# [GOAL OF THE EXERCISE]
For each line below that holds the word "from", make a copy.

# [SOURCE DATA]
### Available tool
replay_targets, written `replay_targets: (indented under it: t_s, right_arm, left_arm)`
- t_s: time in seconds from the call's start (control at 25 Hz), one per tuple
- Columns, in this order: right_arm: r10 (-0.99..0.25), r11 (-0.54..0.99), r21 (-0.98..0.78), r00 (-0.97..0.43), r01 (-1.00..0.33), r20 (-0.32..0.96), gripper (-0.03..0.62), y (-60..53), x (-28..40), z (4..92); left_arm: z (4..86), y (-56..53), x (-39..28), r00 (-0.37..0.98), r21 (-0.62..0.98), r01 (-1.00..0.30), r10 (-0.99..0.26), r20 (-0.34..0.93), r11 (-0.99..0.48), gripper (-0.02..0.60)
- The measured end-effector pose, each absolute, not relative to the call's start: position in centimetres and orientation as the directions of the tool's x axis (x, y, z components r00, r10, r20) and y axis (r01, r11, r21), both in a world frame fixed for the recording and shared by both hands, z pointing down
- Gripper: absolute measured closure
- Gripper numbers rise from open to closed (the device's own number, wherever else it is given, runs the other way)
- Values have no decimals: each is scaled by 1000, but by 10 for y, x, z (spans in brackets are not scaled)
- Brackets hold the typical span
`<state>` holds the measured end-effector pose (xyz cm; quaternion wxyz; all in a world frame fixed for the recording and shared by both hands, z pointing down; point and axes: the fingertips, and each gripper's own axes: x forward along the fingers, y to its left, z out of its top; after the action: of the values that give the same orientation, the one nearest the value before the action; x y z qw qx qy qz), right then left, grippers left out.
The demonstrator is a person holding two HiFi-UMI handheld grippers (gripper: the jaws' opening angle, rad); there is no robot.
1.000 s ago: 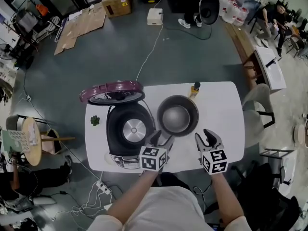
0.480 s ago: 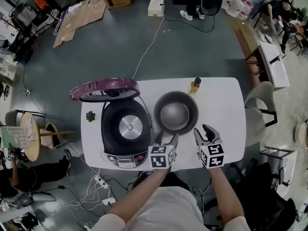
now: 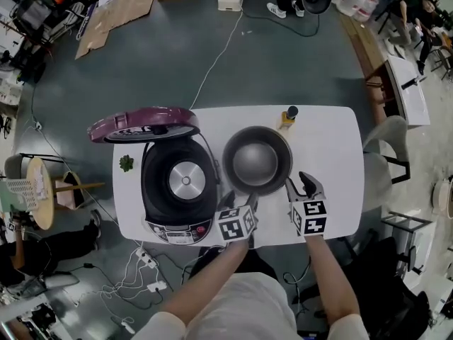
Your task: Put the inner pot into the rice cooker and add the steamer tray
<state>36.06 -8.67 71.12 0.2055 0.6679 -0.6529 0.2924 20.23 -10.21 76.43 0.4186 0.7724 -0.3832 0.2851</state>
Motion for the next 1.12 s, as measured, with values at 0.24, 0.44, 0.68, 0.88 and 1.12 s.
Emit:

# [ANSWER]
- t_s: time in seconds from the call's start (control at 25 Hz), one per tuple
- Gripper numbers rise from open to closed (the device's own number, wherever else it is given, runs the other way)

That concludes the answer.